Accessing OTN Data via OBIS
Overview
Teaching: 15 min
Exercises: 15 minQuestions
What does OBIS hold for the Ocean Tracking Network?
How do I query OTN records by node, dataset, or species?
How can I bring OTN occurrence data into R or Python for mapping?
Objectives
Recognize what OTN contributes to OBIS (occurrence-focused).
Filter OBIS by OTN node, dataset, taxon, region, and time.
Load OTN records into R or Python and make a quick map.
What is OBIS and how does OTN fit in?
- OBIS (Ocean Biodiversity Information System) is the global hub for marine species occurrence data.
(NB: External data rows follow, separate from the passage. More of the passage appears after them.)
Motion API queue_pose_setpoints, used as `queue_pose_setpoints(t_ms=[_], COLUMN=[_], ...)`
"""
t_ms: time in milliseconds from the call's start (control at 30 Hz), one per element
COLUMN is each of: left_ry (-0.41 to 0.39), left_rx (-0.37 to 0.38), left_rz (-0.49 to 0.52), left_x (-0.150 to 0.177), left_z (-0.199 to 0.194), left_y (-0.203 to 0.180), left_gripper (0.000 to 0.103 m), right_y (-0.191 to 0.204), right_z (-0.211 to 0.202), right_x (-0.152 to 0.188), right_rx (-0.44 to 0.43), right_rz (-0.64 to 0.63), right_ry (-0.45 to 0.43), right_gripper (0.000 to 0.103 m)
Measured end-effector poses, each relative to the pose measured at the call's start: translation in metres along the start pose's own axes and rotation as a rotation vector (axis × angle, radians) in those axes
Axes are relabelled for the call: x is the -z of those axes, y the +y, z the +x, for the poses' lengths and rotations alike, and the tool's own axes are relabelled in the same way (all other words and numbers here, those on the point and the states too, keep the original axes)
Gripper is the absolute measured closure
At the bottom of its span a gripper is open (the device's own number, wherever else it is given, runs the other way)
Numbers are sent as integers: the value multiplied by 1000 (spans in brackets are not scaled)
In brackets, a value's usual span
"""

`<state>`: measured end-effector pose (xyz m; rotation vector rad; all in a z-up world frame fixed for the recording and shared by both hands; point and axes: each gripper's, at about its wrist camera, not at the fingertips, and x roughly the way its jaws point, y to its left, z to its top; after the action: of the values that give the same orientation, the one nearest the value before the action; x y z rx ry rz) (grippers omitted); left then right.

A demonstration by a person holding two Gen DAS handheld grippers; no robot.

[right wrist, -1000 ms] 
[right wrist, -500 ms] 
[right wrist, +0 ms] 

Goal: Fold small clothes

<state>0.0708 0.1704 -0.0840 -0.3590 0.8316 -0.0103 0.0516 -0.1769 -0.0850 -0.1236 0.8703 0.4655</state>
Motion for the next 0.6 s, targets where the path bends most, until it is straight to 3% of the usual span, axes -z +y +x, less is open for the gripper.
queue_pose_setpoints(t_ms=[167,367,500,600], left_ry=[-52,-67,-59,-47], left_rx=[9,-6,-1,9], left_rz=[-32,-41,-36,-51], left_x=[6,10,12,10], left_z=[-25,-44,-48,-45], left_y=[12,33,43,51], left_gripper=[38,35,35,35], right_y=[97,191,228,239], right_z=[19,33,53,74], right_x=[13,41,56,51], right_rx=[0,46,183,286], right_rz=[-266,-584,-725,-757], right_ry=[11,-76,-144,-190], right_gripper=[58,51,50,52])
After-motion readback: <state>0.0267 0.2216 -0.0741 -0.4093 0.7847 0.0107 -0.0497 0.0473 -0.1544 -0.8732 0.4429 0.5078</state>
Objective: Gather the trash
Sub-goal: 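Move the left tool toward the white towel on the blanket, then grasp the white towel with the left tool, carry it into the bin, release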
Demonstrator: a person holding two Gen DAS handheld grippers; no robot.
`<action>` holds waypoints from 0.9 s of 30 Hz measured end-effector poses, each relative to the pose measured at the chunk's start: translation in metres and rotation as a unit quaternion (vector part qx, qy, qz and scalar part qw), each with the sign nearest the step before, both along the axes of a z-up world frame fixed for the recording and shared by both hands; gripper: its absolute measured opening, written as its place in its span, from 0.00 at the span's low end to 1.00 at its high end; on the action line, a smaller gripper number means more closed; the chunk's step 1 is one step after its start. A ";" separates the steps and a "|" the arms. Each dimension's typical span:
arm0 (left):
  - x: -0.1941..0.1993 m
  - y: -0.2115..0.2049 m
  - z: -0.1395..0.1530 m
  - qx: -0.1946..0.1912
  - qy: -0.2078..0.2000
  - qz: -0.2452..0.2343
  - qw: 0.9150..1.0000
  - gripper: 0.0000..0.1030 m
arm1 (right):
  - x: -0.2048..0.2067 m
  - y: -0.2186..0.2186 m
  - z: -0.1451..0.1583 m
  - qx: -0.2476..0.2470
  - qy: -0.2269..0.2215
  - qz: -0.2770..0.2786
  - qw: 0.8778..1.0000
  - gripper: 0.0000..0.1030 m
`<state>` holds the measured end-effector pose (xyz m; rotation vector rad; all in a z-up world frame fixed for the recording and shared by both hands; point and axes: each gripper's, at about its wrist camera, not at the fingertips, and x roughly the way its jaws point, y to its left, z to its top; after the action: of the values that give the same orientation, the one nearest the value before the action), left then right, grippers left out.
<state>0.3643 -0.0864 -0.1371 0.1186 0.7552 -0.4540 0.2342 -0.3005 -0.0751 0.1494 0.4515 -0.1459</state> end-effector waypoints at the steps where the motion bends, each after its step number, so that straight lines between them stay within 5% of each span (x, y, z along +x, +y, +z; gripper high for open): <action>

- The Ocean Tracking Network (OTN) is one of OBIS’s regional nodes. OTN contributes tagging and tracking metadata summarized as occurrence records (for example, tag releases and detection events).
- To focus only on OTN-contributed data, use the OTN node UUID:
68f83ea7-69a7-44fd-be77-3c3afd6f3cf8
Bulk or offline access (optional)
While this lesson focuses on using the OBIS API and the robis / pyobis packages for
programmatic queries, OBIS also provides complete data exports for large-scale or offline use.
- OBIS publishes its full occurrence data archive on the AWS Open Data Registry: https://registry.opendata.aws/obis/
- Technical details and examples are maintained in the OBIS Open Data GitHub repository: https://github.com/iobis/obis-open-data
These exports contain the same occurrence records available through the API, formatted as CSV and GeoParquet files for analysis in cloud or high-performance environments. For most OTN-focused analyses, the API-based approach taught here is sufficient, but bulk exports are ideal if you need full OBIS datasets or offline workflows.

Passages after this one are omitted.